● **Your assignment**: Set each line of the records down again exactly, please.

● **Records to use**:
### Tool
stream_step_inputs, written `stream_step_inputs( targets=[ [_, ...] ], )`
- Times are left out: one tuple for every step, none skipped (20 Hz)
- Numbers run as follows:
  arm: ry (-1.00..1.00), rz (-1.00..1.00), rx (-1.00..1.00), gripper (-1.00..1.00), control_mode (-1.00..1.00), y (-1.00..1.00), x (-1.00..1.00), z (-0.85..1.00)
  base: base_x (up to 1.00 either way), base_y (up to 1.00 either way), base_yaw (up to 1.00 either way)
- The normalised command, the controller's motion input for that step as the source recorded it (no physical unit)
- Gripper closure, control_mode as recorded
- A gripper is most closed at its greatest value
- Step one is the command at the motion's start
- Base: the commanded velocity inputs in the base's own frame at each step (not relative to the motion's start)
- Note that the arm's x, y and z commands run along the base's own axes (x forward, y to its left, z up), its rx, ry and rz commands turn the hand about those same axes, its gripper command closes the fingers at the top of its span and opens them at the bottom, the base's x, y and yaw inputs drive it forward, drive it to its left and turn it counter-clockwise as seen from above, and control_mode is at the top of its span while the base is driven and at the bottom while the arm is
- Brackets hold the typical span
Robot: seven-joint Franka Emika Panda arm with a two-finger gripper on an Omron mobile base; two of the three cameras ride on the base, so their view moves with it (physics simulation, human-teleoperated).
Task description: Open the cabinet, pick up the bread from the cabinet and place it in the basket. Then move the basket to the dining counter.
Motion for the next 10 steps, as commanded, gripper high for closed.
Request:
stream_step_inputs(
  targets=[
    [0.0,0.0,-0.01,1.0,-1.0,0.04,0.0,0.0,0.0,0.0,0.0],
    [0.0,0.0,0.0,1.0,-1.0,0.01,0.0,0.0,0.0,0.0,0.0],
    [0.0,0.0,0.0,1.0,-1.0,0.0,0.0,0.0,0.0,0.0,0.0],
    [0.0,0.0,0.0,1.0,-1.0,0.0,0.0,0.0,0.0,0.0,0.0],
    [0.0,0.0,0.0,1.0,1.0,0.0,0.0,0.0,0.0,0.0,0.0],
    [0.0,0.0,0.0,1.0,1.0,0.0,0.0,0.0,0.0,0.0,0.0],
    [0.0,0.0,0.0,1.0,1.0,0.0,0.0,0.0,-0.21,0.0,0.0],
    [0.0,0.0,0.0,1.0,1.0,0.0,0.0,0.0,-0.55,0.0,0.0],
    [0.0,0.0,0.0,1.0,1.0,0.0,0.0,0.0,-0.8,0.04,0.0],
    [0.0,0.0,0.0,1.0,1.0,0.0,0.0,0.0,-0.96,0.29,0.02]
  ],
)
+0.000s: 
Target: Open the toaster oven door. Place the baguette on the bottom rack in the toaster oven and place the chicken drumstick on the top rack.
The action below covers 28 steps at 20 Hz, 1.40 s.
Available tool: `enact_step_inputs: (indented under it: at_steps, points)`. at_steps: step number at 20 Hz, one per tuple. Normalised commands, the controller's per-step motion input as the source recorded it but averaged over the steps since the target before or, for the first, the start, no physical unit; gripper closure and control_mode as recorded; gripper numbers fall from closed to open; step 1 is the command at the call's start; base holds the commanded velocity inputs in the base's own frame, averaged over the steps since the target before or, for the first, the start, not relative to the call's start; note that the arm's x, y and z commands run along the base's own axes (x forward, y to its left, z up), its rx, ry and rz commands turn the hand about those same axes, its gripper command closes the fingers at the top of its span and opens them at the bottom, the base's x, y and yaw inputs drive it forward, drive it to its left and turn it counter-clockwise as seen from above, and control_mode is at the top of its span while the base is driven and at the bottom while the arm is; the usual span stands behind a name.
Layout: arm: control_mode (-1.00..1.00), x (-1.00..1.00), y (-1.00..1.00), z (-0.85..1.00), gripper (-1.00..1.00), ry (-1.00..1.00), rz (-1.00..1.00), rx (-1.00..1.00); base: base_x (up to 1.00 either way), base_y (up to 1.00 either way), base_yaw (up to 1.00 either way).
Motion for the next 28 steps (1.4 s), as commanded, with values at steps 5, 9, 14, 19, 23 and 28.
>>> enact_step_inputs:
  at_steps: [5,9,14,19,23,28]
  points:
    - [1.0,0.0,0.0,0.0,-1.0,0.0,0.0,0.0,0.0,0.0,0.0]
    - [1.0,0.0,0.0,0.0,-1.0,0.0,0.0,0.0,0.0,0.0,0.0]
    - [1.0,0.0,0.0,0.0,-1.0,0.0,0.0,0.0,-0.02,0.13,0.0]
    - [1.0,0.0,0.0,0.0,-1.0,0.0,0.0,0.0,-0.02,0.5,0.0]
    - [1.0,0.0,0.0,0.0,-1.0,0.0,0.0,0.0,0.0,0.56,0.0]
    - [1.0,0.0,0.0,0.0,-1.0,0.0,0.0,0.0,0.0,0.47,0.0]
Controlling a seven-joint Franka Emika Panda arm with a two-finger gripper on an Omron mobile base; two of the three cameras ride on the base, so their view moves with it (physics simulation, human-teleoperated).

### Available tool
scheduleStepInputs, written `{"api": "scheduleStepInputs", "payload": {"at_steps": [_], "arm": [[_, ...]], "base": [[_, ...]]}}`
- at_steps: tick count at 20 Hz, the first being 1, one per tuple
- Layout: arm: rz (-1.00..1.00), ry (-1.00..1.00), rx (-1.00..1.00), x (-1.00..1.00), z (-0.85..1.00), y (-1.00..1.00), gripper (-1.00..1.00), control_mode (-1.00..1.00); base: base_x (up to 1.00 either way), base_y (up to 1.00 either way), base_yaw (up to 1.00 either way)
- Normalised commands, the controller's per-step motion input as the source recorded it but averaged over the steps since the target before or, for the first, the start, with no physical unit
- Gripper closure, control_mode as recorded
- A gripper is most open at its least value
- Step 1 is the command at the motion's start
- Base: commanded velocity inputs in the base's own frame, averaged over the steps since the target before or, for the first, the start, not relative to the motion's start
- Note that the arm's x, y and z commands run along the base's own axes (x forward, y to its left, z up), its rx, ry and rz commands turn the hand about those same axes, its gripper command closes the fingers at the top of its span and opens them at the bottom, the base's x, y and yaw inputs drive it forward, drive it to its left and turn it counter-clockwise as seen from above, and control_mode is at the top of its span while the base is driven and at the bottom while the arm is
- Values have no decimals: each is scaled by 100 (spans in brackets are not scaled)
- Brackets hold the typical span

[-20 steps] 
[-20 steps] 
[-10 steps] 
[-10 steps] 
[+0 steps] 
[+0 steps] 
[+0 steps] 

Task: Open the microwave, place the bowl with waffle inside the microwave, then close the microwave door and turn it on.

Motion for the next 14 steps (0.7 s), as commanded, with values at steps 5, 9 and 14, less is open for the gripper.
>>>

● **Solution to this problem**:
### Tool
stream_step_inputs, written `stream_step_inputs( targets=[ [_, ...] ], )`
- Times are left out: one tuple for every step, none skipped (20 Hz)
- Numbers run as follows:
  arm: ry (-1.00..1.00), rz (-1.00..1.00), rx (-1.00..1.00), gripper (-1.00..1.00), control_mode (-1.00..1.00), y (-1.00..1.00), x (-1.00..1.00), z (-0.85..1.00)
  base: base_x (up to 1.00 either way), base_y (up to 1.00 either way), base_yaw (up to 1.00 either way)
- The normalised command, the controller's motion input for that step as the source recorded it (no physical unit)
- Gripper closure, control_mode as recorded
- A gripper is most closed at its greatest value
- Step one is the command at the motion's start
- Base: the commanded velocity inputs in the base's own frame at each step (not relative to the motion's start)
- Note that the arm's x, y and z commands run along the base's own axes (x forward, y to its left, z up), its rx, ry and rz commands turn the hand about those same axes, its gripper command closes the fingers at the top of its span and opens them at the bottom, the base's x, y and yaw inputs drive it forward, drive it to its left and turn it counter-clockwise as seen from above, and control_mode is at the top of its span while the base is driven and at the bottom while the arm is
- Brackets hold the typical span
Robot: seven-joint Franka Emika Panda arm with a two-finger gripper on an Omron mobile base; two of the three cameras ride on the base, so their view moves with it (physics simulation, human-teleoperated).
Task description: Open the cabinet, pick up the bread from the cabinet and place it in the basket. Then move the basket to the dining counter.
Motion for the next 10 steps, as commanded, gripper high for closed.
Request:
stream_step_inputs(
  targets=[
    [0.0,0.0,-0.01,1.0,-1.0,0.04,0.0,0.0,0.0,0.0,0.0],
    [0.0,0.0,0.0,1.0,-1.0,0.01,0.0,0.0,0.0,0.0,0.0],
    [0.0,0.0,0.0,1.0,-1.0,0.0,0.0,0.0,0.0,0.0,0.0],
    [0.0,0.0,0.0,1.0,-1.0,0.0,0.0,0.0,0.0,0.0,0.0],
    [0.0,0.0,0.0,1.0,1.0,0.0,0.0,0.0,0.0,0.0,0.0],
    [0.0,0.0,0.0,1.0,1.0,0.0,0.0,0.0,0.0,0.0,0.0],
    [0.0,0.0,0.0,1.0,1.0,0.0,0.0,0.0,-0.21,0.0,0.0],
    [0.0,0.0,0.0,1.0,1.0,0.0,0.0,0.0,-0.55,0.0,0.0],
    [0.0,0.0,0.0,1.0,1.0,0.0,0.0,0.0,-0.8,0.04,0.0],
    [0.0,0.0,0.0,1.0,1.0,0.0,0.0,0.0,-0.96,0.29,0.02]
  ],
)
+0.000s: 
Target: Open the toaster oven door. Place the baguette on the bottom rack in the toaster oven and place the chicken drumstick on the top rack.
The action below covers 28 steps at 20 Hz, 1.40 s.
Available tool: `enact_step_inputs: (indented under it: at_steps, points)`. at_steps: step number at 20 Hz, one per tuple. Normalised commands, the controller's per-step motion input as the source recorded it but averaged over the steps since the target before or, for the first, the start, no physical unit; gripper closure and control_mode as recorded; gripper numbers fall from closed to open; step 1 is the command at the call's start; base holds the commanded velocity inputs in the base's own frame, averaged over the steps since the target before or, for the first, the start, not relative to the call's start; note that the arm's x, y and z commands run along the base's own axes (x forward, y to its left, z up), its rx, ry and rz commands turn the hand about those same axes, its gripper command closes the fingers at the top of its span and opens them at the bottom, the base's x, y and yaw inputs drive it forward, drive it to its left and turn it counter-clockwise as seen from above, and control_mode is at the top of its span while the base is driven and at the bottom while the arm is; the usual span stands behind a name.
Layout: arm: control_mode (-1.00..1.00), x (-1.00..1.00), y (-1.00..1.00), z (-0.85..1.00), gripper (-1.00..1.00), ry (-1.00..1.00), rz (-1.00..1.00), rx (-1.00..1.00); base: base_x (up to 1.00 either way), base_y (up to 1.00 either way), base_yaw (up to 1.00 either way).
Motion for the next 28 steps (1.4 s), as commanded, with values at steps 5, 9, 14, 19, 23 and 28.
>>> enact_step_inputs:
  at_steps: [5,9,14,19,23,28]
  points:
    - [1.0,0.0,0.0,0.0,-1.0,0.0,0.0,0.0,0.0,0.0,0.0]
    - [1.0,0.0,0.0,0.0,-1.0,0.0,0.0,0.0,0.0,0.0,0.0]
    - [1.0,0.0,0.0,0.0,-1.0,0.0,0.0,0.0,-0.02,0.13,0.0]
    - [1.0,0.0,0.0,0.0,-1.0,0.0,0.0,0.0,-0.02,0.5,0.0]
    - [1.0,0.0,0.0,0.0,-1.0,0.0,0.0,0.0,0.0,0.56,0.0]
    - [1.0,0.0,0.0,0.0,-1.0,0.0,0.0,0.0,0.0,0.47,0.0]
Controlling a seven-joint Franka Emika Panda arm with a two-finger gripper on an Omron mobile base; two of the three cameras ride on the base, so their view moves with it (physics simulation, human-teleoperated).

### Available tool
scheduleStepInputs, written `{"api": "scheduleStepInputs", "payload": {"at_steps": [_], "arm": [[_, ...]], "base": [[_, ...]]}}`
- at_steps: tick count at 20 Hz, the first being 1, one per tuple
- Layout: arm: rz (-1.00..1.00), ry (-1.00..1.00), rx (-1.00..1.00), x (-1.00..1.00), z (-0.85..1.00), y (-1.00..1.00), gripper (-1.00..1.00), control_mode (-1.00..1.00); base: base_x (up to 1.00 either way), base_y (up to 1.00 either way), base_yaw (up to 1.00 either way)
- Normalised commands, the controller's per-step motion input as the source recorded it but averaged over the steps since the target before or, for the first, the start, with no physical unit
- Gripper closure, control_mode as recorded
- A gripper is most open at its least value
- Step 1 is the command at the motion's start
- Base: commanded velocity inputs in the base's own frame, averaged over the steps since the target before or, for the first, the start, not relative to the motion's start
- Note that the arm's x, y and z commands run along the base's own axes (x forward, y to its left, z up), its rx, ry and rz commands turn the hand about those same axes, its gripper command closes the fingers at the top of its span and opens them at the bottom, the base's x, y and yaw inputs drive it forward, drive it to its left and turn it counter-clockwise as seen from above, and control_mode is at the top of its span while the base is driven and at the bottom while the arm is
- Values have no decimals: each is scaled by 100 (spans in brackets are not scaled)
- Brackets hold the typical span

[-20 steps] 
[-20 steps] 
[-10 steps] 
[-10 steps] 
[+0 steps] 
[+0 steps] 
[+0 steps] 

Task: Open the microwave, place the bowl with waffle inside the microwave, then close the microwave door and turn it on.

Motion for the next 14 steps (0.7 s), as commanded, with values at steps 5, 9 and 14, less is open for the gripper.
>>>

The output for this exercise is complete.